REPUBLIKA.CO.ID, JAKARTA— Ketua Umum Pimpinan Pusat Nahdlatul Wathan TGB M Zainul Majdi angkat bicara terkait polemik rekomendasi hasil Musyawarah Nasional (Munas) dan Konferensi Besar (Konbes) NU 2019 tentang penggunaan istilah kafir dalam kehidupan berbangsa dan bernegara.
Menurut TGB, begitu dia akrab disapa, para ulama sepakat bahwa istilah kafir berlaku untuk siapa pun yang tidak percaya dan ingkar kepada Allah dan Rasul-Nya serta pokok-pokok syariat. “Ini dari sisi akidah," tulisnya dalam akun Instragram resminya dan telah dikonfirmasi Republika.co.id di Jakarta, Selasa (5/3).
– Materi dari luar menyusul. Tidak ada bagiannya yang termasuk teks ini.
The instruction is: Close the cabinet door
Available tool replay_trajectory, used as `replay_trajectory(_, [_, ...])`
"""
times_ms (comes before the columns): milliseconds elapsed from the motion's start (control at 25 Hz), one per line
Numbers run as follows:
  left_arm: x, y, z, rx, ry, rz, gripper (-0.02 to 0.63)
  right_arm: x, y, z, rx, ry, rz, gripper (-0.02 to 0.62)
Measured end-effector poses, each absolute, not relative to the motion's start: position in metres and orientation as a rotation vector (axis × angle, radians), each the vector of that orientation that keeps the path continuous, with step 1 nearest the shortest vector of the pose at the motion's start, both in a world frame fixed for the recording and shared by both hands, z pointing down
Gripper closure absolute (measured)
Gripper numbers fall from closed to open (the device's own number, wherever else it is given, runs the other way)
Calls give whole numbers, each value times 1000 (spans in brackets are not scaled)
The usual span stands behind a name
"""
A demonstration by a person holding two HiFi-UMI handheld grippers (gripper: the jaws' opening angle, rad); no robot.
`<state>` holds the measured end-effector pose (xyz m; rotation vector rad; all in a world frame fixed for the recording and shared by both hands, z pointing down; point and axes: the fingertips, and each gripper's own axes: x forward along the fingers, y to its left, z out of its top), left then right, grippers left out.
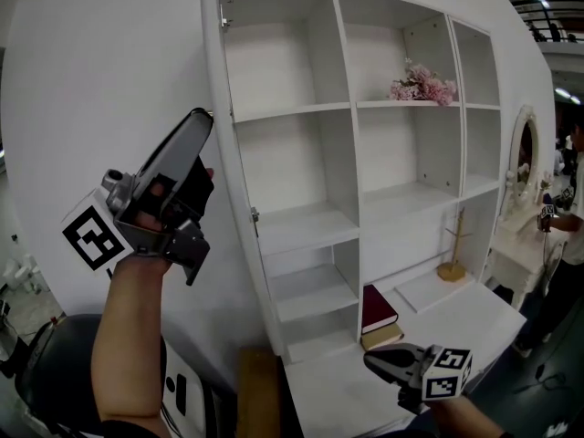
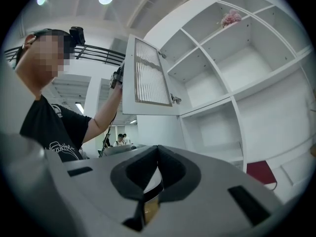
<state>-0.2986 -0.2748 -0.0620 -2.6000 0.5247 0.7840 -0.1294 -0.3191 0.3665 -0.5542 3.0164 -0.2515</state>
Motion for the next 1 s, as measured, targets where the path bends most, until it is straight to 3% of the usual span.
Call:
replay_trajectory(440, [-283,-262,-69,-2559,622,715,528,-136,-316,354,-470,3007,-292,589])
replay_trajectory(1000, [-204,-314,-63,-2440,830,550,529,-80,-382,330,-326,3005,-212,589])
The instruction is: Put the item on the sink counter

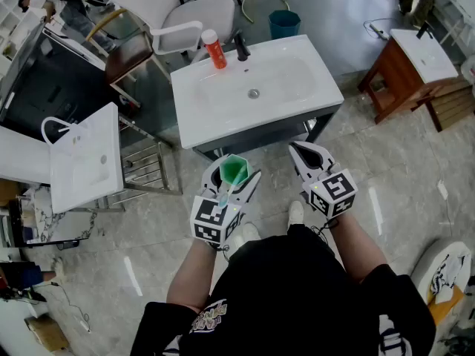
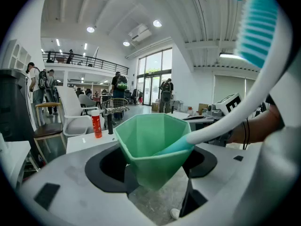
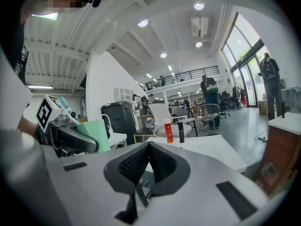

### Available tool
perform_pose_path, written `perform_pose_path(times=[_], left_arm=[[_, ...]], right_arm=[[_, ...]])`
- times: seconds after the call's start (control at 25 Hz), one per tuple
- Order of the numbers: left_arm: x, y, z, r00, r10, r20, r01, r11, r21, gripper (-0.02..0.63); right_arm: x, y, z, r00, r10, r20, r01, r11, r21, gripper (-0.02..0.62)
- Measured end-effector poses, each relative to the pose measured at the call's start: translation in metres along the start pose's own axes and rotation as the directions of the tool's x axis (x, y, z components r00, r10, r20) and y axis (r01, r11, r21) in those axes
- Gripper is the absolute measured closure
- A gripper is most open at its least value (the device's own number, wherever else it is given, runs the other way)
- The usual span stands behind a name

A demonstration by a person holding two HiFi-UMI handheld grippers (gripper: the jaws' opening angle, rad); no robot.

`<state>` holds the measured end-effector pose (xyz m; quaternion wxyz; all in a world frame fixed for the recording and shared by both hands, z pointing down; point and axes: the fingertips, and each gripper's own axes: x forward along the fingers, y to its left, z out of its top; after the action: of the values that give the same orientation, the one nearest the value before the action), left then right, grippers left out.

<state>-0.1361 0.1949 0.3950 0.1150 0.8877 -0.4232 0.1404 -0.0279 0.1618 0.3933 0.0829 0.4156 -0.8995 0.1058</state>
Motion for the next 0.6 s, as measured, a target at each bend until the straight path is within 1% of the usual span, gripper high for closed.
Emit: perform_pose_path(times=[0.6], left_arm=[[0.012, -0.007, 0.005, 1.000, 0.012, -0.005, -0.012, 1.000, 0.001, 0.277]], right_arm=[[-0.001, -0.007, 0.002, 0.999, 0.040, -0.005, -0.040, 0.998, -0.042, 0.541]])
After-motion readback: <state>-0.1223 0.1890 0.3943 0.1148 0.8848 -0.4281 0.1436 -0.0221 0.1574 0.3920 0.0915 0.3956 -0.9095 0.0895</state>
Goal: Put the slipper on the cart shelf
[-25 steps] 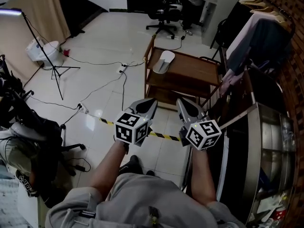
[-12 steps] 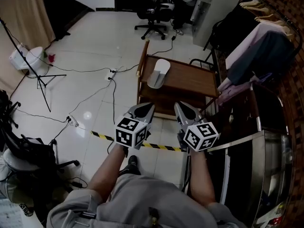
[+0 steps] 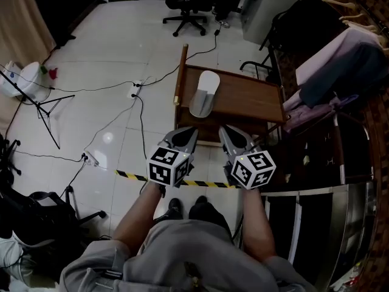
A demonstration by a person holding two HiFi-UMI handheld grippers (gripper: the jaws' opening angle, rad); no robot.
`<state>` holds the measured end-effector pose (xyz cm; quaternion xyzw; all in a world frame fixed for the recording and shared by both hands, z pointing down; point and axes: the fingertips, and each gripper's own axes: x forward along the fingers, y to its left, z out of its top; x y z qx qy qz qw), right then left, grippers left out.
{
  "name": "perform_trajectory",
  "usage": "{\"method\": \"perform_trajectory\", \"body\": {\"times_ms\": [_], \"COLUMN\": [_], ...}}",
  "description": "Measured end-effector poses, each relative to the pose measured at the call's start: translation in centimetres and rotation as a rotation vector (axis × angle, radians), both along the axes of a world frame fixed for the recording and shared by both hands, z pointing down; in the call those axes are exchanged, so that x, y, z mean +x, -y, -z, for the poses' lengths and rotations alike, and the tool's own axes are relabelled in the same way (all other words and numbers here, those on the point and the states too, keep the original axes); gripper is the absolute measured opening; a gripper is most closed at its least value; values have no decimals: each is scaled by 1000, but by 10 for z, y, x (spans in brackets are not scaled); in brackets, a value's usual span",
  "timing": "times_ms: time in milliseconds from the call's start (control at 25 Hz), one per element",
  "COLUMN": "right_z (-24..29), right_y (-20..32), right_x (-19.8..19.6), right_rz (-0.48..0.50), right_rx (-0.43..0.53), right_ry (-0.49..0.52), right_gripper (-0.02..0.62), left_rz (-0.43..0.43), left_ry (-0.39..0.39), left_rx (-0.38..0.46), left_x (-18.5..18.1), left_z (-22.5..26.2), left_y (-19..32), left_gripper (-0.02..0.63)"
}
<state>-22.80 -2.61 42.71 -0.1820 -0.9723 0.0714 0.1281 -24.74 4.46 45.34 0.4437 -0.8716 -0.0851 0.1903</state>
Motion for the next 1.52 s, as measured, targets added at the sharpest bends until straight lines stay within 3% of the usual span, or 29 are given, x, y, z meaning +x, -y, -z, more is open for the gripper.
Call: {"method": "perform_trajectory", "body": {"times_ms": [240, 800, 920, 1240, 1520], "right_z": [-33, -96, -118, -184, -245], "right_y": [14, 61, 64, 76, 69], "right_x": [-44, -149, -169, -223, -245], "right_rz": [49, 134, 107, -20, -89], "right_rx": [14, -54, -44, 15, 5], "right_ry": [-63, -156, -194, -365, -503], "right_gripper": [0, 8, 20, 150, 173], "left_rz": [17, 130, 126, 93, 70], "left_ry": [-23, -59, -64, -124, -123], "left_rx": [-28, -119, -125, -162, -183], "left_x": [-38, -123, -137, -170, -181], "left_z": [-19, -54, -60, -76, -76], "left_y": [19, 59, 58, 56, 54], "left_gripper": [8, 8, 8, 8, 8]}}
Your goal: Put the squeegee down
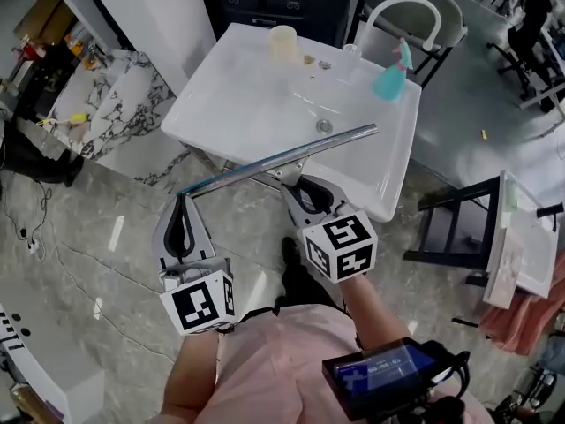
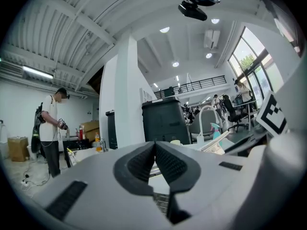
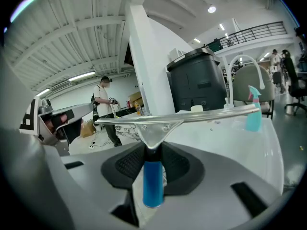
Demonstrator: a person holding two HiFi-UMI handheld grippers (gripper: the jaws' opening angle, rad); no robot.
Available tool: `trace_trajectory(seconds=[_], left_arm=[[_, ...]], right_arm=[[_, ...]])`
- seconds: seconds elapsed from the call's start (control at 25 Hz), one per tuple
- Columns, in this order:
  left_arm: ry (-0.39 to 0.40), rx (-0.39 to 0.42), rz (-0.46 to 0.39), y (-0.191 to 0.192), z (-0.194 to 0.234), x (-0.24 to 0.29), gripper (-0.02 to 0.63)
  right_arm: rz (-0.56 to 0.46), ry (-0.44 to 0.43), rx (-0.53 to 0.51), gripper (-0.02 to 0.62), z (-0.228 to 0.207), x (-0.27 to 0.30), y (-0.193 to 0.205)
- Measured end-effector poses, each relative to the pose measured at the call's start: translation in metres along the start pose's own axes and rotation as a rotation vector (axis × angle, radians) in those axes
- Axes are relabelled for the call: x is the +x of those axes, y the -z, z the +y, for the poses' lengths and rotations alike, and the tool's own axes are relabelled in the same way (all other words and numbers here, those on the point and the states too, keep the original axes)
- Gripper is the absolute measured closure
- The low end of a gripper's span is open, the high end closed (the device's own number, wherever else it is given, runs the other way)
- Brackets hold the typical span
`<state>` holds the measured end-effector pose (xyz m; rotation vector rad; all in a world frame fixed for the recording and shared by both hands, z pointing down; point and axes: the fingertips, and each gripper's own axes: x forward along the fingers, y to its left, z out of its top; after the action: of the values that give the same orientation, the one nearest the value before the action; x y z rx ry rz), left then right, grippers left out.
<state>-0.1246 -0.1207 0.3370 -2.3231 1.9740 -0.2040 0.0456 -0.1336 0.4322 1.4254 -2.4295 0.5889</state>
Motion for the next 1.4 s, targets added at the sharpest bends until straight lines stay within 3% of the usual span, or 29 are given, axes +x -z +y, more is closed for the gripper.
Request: trace_trajectory(seconds=[0.32, 0.72, 1.0, 1.4], left_arm=[[-0.077, 0.026, -0.055, -0.04, 0.013, 0.073, 0.597], [-0.194, 0.028, -0.124, -0.068, 0.045, 0.104, 0.597], [-0.225, 0.014, -0.094, -0.055, 0.065, 0.128, 0.597], [-0.218, -0.017, -0.013, -0.014, 0.104, 0.172, 0.597]], right_arm=[[-0.027, -0.095, -0.051, 0.485, -0.027, 0.062, -0.065], [-0.07, -0.171, -0.135, 0.485, -0.037, 0.109, -0.124], [-0.023, -0.198, -0.151, 0.483, -0.037, 0.148, -0.127], [0.122, -0.22, -0.138, 0.483, -0.028, 0.216, -0.09]])
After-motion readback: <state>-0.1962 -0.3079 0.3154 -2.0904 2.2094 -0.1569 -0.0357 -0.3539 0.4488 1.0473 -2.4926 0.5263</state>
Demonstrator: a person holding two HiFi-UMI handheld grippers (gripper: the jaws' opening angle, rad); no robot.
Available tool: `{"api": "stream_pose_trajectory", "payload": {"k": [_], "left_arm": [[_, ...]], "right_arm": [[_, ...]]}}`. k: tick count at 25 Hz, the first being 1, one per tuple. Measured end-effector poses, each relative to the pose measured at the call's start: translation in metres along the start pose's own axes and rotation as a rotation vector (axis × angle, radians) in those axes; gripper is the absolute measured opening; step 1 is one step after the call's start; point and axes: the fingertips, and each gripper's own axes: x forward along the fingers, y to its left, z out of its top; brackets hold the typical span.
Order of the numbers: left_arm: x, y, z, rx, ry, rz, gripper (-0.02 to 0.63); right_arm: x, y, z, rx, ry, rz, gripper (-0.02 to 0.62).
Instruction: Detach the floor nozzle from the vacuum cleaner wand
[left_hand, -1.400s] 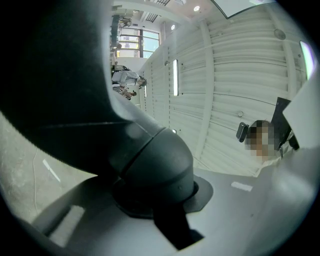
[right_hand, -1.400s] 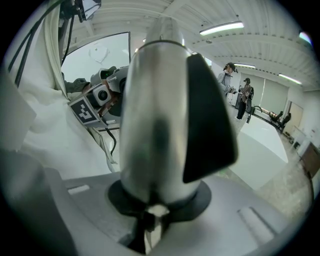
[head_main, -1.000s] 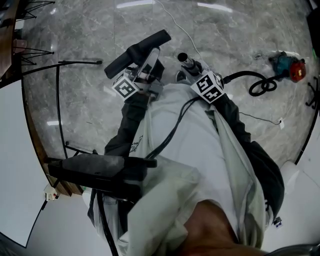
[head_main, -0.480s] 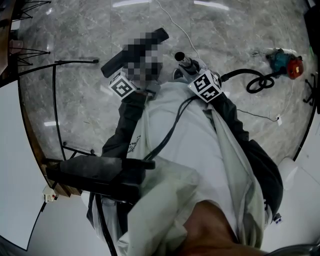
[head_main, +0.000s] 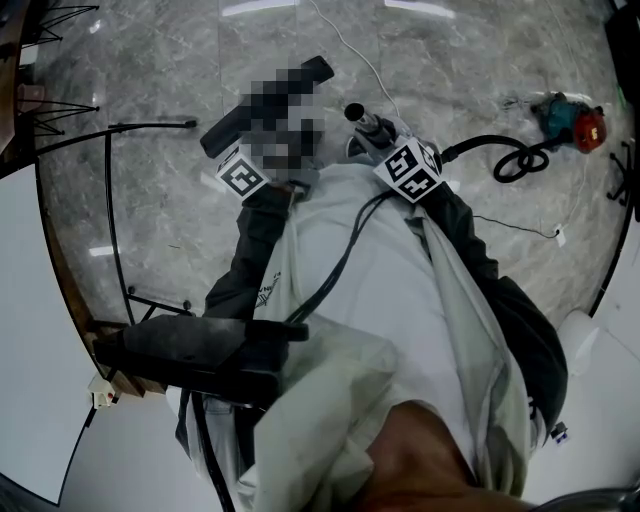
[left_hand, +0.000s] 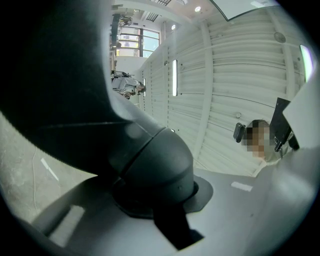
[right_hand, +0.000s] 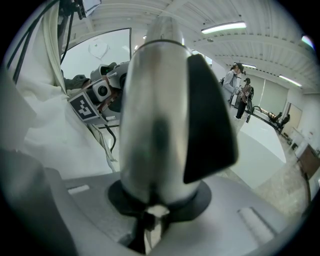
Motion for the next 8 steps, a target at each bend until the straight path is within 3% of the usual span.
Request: {"api": "stream_pose_trajectory", "payload": {"k": [8], "left_arm": [[0.0003,0.0026,0.0021,-0.009,-0.001,0.001,0.074]], "right_arm": [[0.0019,-0.0003,0.0018,-0.004,0.004,0.008,0.064]]}}
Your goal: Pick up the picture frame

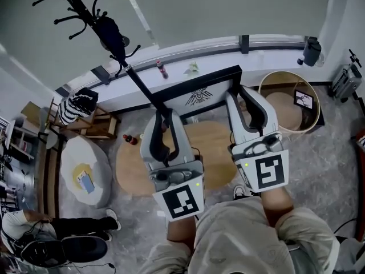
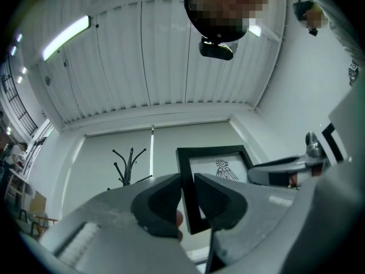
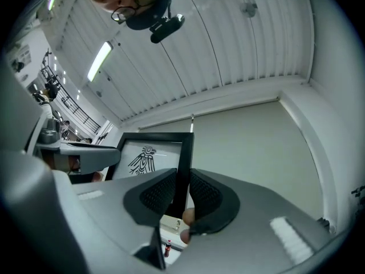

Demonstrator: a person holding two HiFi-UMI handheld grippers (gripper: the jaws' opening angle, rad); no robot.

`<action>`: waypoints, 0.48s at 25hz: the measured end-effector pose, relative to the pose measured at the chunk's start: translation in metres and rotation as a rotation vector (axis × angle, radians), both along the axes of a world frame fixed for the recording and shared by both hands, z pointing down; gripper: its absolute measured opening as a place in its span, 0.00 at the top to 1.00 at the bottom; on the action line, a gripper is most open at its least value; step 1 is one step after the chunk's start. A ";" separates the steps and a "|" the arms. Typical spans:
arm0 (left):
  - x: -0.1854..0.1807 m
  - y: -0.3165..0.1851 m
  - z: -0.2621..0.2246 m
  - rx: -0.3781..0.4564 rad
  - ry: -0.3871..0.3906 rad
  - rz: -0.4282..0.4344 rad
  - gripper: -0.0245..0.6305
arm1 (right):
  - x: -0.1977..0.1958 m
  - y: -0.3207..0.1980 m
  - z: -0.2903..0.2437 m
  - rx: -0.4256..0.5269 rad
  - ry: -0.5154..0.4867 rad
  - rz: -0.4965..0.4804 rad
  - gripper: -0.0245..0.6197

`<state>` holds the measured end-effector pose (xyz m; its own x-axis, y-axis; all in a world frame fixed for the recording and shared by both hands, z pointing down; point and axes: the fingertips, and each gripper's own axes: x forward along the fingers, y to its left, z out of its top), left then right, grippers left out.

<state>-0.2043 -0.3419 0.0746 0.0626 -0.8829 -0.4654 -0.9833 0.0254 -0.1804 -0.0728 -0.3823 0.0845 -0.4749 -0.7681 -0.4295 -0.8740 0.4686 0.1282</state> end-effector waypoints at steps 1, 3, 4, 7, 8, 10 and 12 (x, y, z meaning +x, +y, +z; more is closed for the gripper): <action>0.001 0.002 -0.003 0.013 0.002 0.003 0.84 | 0.001 0.002 -0.004 0.015 0.000 0.004 0.85; 0.003 0.005 -0.008 0.036 0.002 0.010 0.84 | 0.003 0.006 -0.009 0.039 0.000 0.012 0.85; 0.004 0.006 -0.010 0.045 0.001 0.015 0.84 | 0.004 0.008 -0.012 0.047 -0.001 0.015 0.85; 0.008 0.008 -0.013 0.059 0.000 0.020 0.84 | 0.009 0.010 -0.015 0.050 -0.012 0.010 0.85; 0.012 0.009 -0.014 0.062 0.000 0.021 0.84 | 0.013 0.011 -0.015 0.050 -0.017 0.008 0.85; 0.023 0.010 -0.015 0.070 -0.003 0.024 0.84 | 0.024 0.011 -0.017 0.050 -0.025 0.007 0.85; 0.031 0.010 -0.016 0.076 -0.005 0.031 0.84 | 0.031 0.012 -0.017 0.050 -0.030 0.010 0.85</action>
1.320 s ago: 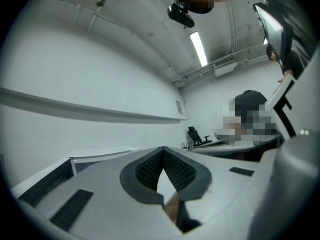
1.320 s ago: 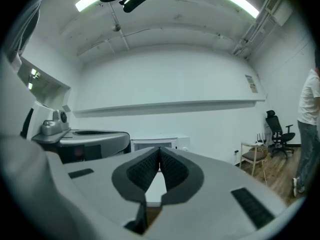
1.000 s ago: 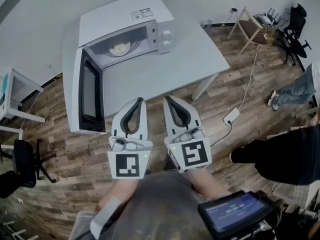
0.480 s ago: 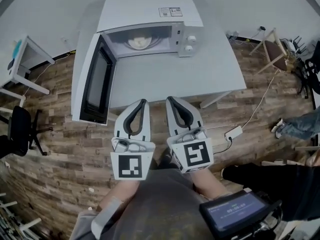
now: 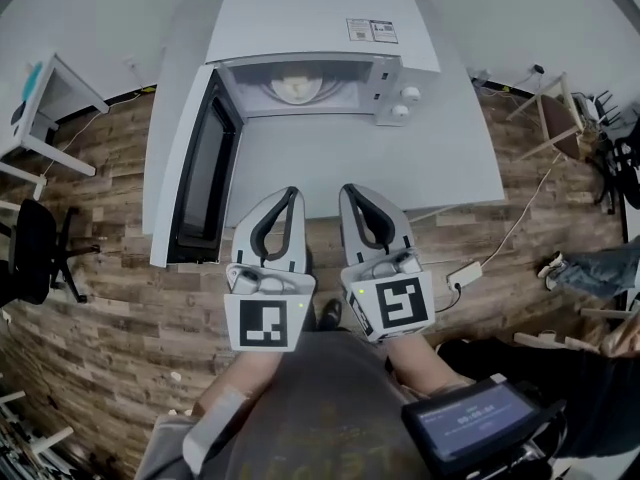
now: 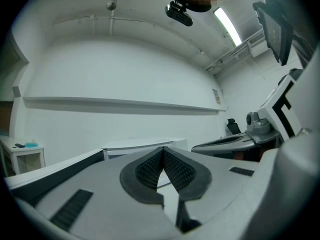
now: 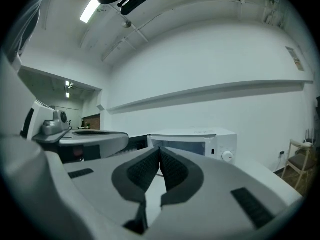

Namun, dalam muamalah, menurut TGB, Rasulullah SAW yang mulia mengajarkan umatnya untuk membangun hubungan saling menghormati dengan siapa pun. Maka, saat hijrah, Rasul menyepakati piagam bernegara bersama seluruh komponen di Madinah.
Menurut TGB, dalam piagam itu ada hak dan kewajiban yang sama. Kata kafir tidak digunakan dalam piagam itu untuk menyebut kelompok-kelompok Yahudi yang ikut dalam kesepakatan itu karena Piagam Madinah bukan tentang prinsip akidah, melainkan tentang membangun ruang bersama untuk semua.
“Sekarang kita hidup di negara-bangsa, Negara Kesatuan Republik Indonesia. Dan salah satu bentuk persaudaraan yang wajib dijaga dengan sesungguh hati dan sekuat-kuatnya adalah persaudaraan sebangsa, ukhuwah wathaniyah,” tulis dia.
Menurut TGB, penyebutan kepada saudara sebangsa harus berpijak pada semangat persatuan dan persaudaraan. Maka menyebut orang yang beragama lain dengan sebutan non-Muslim tidak keliru dan bahkan lebih sesuai dengan semangat kita berbangsa.
“Itu sebabnya, dalam beragam acara publik, saat seorang Muslim memimpin doa, dia mengawali dengan ucapan, ‘izinkan saya membaca doa secara Islam dan bagi saudara yang non-Muslim agar menyesuaikan.’ Kalau kata non-Muslim diganti kafir, tentu sangat tidak nyaman untuk saudara-saudara yang beragama selain Islam.”
Dalam statusnya tersebut, TGB menyertakan foto penanda saat akan memasuki tanah suci Kota Makkah. Dalam rambu-rambu tersebut tertulis "non-Muslim" (li ghair al-Muslimin) dan bukan "orang-orang kafir" (li al-kafirin) dan tertulis pula "for non muslims", bukan "for disbelievers" atau "for kafir". “Bahkan di Arab Saudi pun, sebutan non-Muslim dipakai,” tulis dia dalam statusnya tersebut.